Si por mí fuera, escribiría esta columna entera sobre el Fútbol Club Barcelona. Sobre los dos goles de Lionel Messi de hace algunos días (creo que vi el slalom del segundo alrededor de setenta veces en una semana), sobre el inesperado rencor de un técnico como José Mourinho, que llevó a Josep Guardiola a atacarlo verbalmente por primera vez, sobre cómo el apostar a largo plazo por una estética del fútbol y desarrollar una moral de equipo ha deparado un fenómeno como el del FCB, señalado como un ejemplo de belleza, excelencia y efectividad por futbolistas y deportistas en todo el mundo. Pocas cosas hubo la semana pasada que me dieran tanta alegría como la clasificación a la final de la Champions League, tanto que cometí el error de ponerme a hablar de fútbol como un desesperado (peor: como un fan, esa figura aborrecible) en una pequeña y exclusiva reunión de escritores en la que se presentaba un nuevo sello editorial (Mar Dulce, el emprendimiento de Gabriela Massuh, Juan Zorraquín y Damián Tabarovksy), más preocupado por el Manchester United, el próximo rival del Barcelona, que por el escritor francés Jean Echenoz, el novelista francés agasajado aquella noche.

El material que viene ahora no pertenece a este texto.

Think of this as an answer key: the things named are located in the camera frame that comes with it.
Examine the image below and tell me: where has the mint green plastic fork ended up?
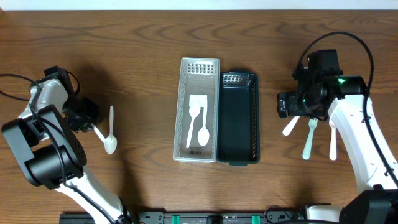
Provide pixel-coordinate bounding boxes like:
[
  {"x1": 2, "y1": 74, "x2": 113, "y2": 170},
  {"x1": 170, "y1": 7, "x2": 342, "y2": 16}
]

Pero como éste no es el suplemento de deportes, mejor olvidar ese fugaz papelón y volver, si se puede, a la literatura, o a sus alrededores en este caso. Porque a horas de aparecer en la Argentina una nueva novela de Thomas Pynchon (Vicio propio), ese escritor genial e inclasificable nacido en Nueva York en 1937 y famoso tanto por sus libros como por su completa ausencia pública (no fotos, no entrevistas, no acudir a entregas de premios, ni siquiera a retirar el National Book Award, como sucedió en 1974), una nota en Los Angeles Times anuncia una exposición al menos curiosa que interesará a sus seguidores. Se trata de un obsequio de una pareja de amigos de Pynchon, Phyllis y Fred Gebauer, al Programa de Escritura de la UCLA: primeras ediciones autografiadas e incluso con ilustraciones del autor de La subasta del lote 49 y El arcoiris de gravedad. La pareja y Pynchon se conocieron en una fiesta en Seattle en los años 60, cuando Gebauer trabajaba para la Boeing y el escritor (al que ellos llaman simplemente “Tom”) también. Enseguida se pusieron a golpear en las teclas de un piano la canción de El Oso Yogui y a intercambiar chistes y juegos de palabras, y se hicieron amigos. Desde entonces, recibieron primero una copia de V. (1963) y otras de cada uno de los libros que el novelista fue publicando hasta la fecha.
Pynchon estuvo inmediatamente de acuerdo con la donación de los libros a la biblioteca de la UCLA (donde aparentemente pasó muchas tardes mientras vivía en Los Angeles), para recaudar fondos para becas de estudiantes. E incluso bromeó con la posibilidad de aparecer de sorpresa en la presentación de los ejemplares. Pero sólo mandó un escueto mensaje: “Buen trabajo, y buenas ondas para todos”. Todos aquellos a quienes la UCLA nos queda un poco lejos tenemos, mientras tanto, su nuevo libro, que se plantea, sólo en apariencia, como una novela negra. Y un deseo: ya va siendo tiempo de que Tusquets reedite el único libro de relatos de Pynchon, Un lento aprendizaje, cuentos de cuando era apenas un escritor principiante, que vienen acompañados de un prólogo en el que el autor disecciona esos textos con una inteligencia autocrítica implacable: un taller literario inmejorable, de apenas quince o veinte páginas.